# New Program for Veterans



## Z50C (1 Mar 2010)

I could not find this anywhere else on the site so her is some information. Mod, feel free to merge.

The Royal Canadian Legion and Outward Bound Canada announce an exciting partnership to support military veterans.
Returning home should be a joyous event, but the impact that military service has on our soldiers, sailors and airmen and women often makes the transition back to civilian life challenging. Various mental heath programs and agencies provide professional assistance for those who seek help, but many veterans do not. Inspired by the vision of two young soldiers returning from Afghanistan, themselves Legion members, The Alberta-NWT Command of the Royal Canadian Legion and Outward Bound Canada are pleased to announce a partnership to offer a specialized program that will help to bridge the gap for Canadian military veterans.
The program involves one-week wilderness courses designed to help participants build a supportive community with other veterans and facilitate discussions on readjustment and transition challenges. The courses use adventures and challenges in the outdoors to support successful personal, family and community reintegration. With the support of Alberta Tourism, Parks and Recreation (TPR) the program plans to offer family and follow-up programming.
Since 1926, The Royal Canadian Legion has served Canadian veterans through remembrance of the fallen and care of the living. As it renews that commitment and mandate to meet the needs of each successive generation, the Alberta-NWT Command is actively working through more than 180 local branches to invigorate its service to veterans. Outward Bound was developed in 1941 as a resiliency program to help young British service personnel build the inner resources necessary to survive arduous wartime challenges. Outward Bound Canada was established in 1969, and since that time more than 100,000 Canadians have taken part in its life-changing programs.

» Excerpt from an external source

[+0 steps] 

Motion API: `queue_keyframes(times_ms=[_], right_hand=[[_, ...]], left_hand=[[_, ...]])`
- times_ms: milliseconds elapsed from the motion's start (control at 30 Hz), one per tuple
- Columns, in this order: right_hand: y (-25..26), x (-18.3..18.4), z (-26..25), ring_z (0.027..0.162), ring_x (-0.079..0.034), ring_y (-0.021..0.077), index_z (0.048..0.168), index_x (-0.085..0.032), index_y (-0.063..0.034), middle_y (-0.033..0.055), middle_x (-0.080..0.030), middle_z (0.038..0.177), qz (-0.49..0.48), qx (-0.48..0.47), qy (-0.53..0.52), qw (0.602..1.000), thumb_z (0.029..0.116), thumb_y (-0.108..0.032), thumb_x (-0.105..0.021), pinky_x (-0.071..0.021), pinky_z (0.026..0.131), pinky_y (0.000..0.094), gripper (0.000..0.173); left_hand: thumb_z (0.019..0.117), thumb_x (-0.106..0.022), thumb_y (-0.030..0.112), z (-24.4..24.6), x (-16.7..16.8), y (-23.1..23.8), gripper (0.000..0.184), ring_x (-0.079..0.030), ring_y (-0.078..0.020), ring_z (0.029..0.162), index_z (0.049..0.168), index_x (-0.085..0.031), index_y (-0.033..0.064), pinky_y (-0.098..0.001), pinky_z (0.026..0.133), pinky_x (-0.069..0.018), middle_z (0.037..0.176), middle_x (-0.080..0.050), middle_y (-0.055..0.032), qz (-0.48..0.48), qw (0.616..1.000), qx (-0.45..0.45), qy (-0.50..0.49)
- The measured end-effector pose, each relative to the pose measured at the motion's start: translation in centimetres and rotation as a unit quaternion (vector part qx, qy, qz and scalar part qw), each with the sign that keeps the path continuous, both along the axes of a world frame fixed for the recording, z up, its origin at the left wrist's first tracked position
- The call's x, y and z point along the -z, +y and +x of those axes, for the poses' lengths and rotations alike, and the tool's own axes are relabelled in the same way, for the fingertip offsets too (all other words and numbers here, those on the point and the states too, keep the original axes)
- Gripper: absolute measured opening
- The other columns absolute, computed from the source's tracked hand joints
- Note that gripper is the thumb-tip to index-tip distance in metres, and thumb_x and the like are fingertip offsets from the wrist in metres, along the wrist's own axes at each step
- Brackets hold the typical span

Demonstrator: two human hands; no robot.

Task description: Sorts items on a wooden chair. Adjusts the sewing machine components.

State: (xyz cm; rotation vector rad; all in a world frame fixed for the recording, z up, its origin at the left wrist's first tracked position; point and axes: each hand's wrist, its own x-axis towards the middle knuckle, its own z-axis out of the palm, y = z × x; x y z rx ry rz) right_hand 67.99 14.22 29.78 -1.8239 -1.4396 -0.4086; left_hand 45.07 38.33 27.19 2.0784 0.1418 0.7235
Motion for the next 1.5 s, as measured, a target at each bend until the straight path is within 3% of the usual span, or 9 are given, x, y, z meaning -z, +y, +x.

The Royal Canadian Legion/Outward Bound Veterans Program offers fully funded outdoor courses designed by veterans for veterans. The courses are designed to be exciting, challenging and fun. They offer a chance for veterans to discuss their experiences with peers in adventurous settings while learning new skills. Those who have had overseas operational experience and have had to deal with transition challenges upon returning home would be a good fit for this program, but the courses are not therapy or treatment. The pilot courses are open to all former service personnel and Reservists (Class C).
During the 2010 pilot phase, the primary activities will be ice-climbing (March), ski-touring (April) & backpacking/mountaineering (May). With support from the Royal Canadian Legion, there is no cost to the program – all equipment is provided and the program will assist with transportation costs. The courses will be active but suitable for anyone with average health and fitness levels.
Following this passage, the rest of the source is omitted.